AKURAT.CO Kementerian Energi dan Sumber Daya Mineral (ESDM) menyatakan telah memetakan potensi pengembangan Pembangkit Listrik Tenaga Surya (PLTS) untuk mendukung target kapasitas 100 gigawatt peak (GWp).
Wakil Menteri ESDM, Yuliot mengatakan, percepatan tersebut mengikuti arahan Presiden Prabowo Subianto yang memangkas target waktu pelaksanaan dari sebelumnya empat tahun menjadi tiga tahun, yakni 2026–2028.

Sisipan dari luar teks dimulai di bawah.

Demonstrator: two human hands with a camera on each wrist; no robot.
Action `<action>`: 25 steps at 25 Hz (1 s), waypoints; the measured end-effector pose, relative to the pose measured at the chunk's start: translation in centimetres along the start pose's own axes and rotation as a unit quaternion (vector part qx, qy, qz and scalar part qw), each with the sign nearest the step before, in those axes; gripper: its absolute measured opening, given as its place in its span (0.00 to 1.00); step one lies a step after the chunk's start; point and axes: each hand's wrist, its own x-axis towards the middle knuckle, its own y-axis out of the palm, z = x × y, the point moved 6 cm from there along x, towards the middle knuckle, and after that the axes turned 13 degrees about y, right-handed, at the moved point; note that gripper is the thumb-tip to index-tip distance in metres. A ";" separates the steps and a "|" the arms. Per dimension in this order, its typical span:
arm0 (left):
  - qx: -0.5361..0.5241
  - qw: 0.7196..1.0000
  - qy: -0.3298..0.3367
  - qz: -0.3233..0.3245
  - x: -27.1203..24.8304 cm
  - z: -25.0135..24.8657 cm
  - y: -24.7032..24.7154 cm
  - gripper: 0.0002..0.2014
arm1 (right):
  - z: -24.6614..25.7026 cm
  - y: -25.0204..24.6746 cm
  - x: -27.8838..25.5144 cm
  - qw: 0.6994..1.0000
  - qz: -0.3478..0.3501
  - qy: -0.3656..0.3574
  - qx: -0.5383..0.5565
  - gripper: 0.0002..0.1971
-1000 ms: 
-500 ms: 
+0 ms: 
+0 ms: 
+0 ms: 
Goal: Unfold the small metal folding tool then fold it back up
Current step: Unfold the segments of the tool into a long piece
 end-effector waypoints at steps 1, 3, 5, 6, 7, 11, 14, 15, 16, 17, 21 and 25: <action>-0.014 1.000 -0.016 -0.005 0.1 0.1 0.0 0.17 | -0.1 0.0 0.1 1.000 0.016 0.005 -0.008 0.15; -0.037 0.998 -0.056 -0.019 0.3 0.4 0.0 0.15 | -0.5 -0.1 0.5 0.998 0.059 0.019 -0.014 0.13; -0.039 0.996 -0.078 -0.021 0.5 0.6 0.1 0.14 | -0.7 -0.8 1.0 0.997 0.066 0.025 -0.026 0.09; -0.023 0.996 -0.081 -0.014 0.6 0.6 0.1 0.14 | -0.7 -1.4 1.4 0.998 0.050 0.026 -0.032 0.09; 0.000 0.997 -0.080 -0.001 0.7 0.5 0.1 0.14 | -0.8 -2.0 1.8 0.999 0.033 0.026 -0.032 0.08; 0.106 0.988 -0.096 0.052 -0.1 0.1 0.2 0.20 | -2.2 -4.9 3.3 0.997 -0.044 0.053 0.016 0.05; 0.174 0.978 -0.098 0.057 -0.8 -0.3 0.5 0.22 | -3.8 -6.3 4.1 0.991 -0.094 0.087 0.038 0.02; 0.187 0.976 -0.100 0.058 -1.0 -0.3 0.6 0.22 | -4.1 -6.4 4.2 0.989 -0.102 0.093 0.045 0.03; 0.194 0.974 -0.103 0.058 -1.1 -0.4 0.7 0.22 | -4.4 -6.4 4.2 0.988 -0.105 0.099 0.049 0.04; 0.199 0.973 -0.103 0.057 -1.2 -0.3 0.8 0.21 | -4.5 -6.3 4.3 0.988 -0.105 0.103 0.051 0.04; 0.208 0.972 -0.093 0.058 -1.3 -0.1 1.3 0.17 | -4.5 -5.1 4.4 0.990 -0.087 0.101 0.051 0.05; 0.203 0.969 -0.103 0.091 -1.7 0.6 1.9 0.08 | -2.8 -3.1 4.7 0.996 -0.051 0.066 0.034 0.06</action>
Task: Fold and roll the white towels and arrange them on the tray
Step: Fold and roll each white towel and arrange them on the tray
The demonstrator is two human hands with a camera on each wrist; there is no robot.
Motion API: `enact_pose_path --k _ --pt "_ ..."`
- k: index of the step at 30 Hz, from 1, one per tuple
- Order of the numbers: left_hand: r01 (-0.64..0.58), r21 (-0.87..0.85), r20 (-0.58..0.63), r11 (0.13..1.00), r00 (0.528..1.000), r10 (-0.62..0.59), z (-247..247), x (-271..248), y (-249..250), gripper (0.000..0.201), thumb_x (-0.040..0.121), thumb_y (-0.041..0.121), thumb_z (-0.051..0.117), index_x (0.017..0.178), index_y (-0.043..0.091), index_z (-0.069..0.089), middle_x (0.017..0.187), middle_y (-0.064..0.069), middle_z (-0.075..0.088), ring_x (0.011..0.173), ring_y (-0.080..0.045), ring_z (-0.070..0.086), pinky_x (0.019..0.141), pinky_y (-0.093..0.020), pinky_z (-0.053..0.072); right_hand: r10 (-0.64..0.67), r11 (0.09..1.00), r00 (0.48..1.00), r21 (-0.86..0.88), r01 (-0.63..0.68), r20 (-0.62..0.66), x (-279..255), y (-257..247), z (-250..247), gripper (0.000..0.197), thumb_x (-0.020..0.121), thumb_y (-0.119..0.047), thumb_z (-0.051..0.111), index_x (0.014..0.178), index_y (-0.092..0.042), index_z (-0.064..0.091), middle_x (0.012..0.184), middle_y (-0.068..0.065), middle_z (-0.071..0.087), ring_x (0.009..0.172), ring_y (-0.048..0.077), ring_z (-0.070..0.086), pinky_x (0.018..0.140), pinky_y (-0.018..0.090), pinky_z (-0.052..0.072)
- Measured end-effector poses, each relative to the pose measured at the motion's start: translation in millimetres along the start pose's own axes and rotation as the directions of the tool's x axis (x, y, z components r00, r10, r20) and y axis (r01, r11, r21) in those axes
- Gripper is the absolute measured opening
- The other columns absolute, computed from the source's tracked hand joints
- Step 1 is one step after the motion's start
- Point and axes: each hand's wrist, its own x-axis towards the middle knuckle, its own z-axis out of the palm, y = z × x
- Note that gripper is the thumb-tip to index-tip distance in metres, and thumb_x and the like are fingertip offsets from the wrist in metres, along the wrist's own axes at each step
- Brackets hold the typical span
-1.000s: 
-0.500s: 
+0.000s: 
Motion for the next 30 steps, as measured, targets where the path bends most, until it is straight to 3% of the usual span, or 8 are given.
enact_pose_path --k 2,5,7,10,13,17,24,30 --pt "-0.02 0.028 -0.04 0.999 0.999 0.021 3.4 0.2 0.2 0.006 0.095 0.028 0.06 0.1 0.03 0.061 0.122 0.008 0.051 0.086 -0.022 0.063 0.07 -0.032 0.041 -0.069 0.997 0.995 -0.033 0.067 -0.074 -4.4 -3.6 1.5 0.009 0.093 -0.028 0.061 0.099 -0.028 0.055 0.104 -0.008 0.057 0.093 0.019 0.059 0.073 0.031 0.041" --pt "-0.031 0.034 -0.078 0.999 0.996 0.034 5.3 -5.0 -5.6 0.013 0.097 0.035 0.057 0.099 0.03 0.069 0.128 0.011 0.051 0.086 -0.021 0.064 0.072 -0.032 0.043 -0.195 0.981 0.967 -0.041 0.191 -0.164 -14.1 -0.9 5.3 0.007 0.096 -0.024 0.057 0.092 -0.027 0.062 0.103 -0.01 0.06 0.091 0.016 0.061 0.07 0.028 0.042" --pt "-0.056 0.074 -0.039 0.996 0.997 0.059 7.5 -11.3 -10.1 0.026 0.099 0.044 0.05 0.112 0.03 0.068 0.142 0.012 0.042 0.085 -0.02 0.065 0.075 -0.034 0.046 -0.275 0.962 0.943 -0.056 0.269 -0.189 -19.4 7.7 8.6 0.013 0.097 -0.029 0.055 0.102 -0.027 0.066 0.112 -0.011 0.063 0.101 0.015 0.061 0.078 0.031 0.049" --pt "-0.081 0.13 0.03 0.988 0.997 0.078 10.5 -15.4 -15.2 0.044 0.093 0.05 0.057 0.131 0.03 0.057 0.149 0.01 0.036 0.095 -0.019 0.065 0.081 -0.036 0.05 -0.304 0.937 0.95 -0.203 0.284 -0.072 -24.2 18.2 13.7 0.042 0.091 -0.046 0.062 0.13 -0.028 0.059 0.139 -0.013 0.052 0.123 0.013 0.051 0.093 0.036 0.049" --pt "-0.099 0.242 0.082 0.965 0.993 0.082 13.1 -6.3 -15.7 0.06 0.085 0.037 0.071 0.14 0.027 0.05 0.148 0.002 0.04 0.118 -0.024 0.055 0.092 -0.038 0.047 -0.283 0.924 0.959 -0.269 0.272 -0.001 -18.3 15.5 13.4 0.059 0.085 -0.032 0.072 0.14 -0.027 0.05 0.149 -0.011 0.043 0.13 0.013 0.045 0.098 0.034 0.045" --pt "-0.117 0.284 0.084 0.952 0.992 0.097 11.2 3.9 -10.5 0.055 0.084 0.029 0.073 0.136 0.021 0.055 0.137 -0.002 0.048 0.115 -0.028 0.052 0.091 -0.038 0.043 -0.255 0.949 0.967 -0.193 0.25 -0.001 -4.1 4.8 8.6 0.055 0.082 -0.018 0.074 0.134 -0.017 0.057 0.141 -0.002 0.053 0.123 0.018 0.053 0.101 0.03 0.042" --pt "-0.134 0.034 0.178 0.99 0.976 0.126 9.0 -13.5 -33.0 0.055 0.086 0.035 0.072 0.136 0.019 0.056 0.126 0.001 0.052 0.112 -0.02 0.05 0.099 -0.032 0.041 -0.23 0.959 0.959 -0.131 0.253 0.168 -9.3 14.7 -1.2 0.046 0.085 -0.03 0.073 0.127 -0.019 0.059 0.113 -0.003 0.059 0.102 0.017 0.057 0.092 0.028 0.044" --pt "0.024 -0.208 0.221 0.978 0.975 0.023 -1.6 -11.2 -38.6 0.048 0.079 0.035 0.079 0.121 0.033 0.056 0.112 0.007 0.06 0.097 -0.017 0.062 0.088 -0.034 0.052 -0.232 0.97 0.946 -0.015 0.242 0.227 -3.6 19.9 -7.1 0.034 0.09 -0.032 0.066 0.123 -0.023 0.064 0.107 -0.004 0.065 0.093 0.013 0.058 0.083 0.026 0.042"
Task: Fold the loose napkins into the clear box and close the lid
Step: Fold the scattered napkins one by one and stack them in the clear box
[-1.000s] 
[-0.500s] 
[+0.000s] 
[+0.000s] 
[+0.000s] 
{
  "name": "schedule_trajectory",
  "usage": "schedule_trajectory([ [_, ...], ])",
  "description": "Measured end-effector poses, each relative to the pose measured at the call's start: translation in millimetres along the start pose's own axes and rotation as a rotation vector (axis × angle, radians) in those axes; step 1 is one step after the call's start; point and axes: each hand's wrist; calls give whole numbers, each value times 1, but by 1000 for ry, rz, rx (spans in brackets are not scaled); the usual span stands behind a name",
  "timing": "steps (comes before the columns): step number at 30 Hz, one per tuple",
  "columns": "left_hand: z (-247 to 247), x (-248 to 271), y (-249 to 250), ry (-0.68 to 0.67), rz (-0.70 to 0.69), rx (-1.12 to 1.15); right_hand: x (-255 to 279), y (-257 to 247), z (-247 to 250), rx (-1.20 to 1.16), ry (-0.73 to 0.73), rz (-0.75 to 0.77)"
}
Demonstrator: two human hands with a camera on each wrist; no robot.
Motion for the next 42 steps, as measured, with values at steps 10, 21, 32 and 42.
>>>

"Seluruh potensi untuk energi baru terbarukan, ya khusus untuk 100 gigawatt peak, kita juga sudah petakan. Jadi, pelaksanaan kegiatan itu ada percepatan. Yang disampaikan oleh Bapak Presiden kan menjadi 3 tahun. Tadinya kan kita merencanakan sekitar 4 tahun," kata Yuliot saat ditemui di kawasan JIEXPO Kemayoran, Rabu (2/9/2026).
Yuliot menyampaikan, pengembangan PLTS tidak hanya mengandalkan proyek ground mounted atau pembangkit yang dibangun di lahan darat. Pemerintah juga akan mengoptimalkan potensi PLTS terapung di sejumlah bendungan.
Yuliot menyebut, ESDM dengan Kementerian Pekerjaan Umum (PU) telah mengidentifikasi beberapa bendungan yang berpotensi dimanfaatkan untuk pengembangan PLTS.
"Jadi, kita dengan Kementerian PU, bendungan yang sudah bisa dimanfaatkan, total ini bendungannya diidentifikasi oleh Kementerian PU lebih dari 250 bendungan seluruh Indonesia. Ya kan luasnya signifikan. Dan itu potensi dari bendungan tadi ada sekitar 43 gigawatt,” ujarnya.
Diberitakan sebelumnya, terus mengakselerasi pengembangan pembangkit listrik tenaga surya (PLTS), termasuk memaksimalkan potensi waduk sebagai lokasi PLTS terapung (floating photovoltaic) untuk memperkuat bauran energi bersih nasional.
Direktur Jenderal Energi Baru, Terbarukan, dan Konservasi Energi (EBTKE), Eniya Listiani Dewi, mengungkapkan bahwa pemerintah saat ini tengah mendorong implementasi PLTS secara lebih luas, tidak hanya pada skema ground mounted dan atap, tetapi juga melalui pengembangan PLTS terapung.
“Yang di mana Kementerian ESDM sekarang berdiskusi intens dengan kementerian PU untuk mengidentifikasi semua bendungan yang ada di Indonesia dan mana yang menjadi prioritas untuk dijadikan lokasi-lokasi PLTS,” kata Eniya Mini Conference National Transition Forum 2026 di Hotel Borobudur dikutip, Rabu (22/4/2026).
Menurut Eniya, pemanfaatan waduk sebagai lokasi PLTS memiliki potensi yang sangat besar.
Berdasarkan perhitungan sementara, dengan tingkat okupansi sekitar 20% dari total luas bendungan yang dikelola pemerintah, kapasitas listrik yang dapat dihasilkan diperkirakan mencapai lebih dari 15 gigawatt (GW).
“Basis hitungan kami saat ini 20 persen okupansi dari seluruh bendungan yang dibuat oleh kementerian PU itu, itu bisa menambah lebih dari 15 Giga Watt PLTS,” ujarnya.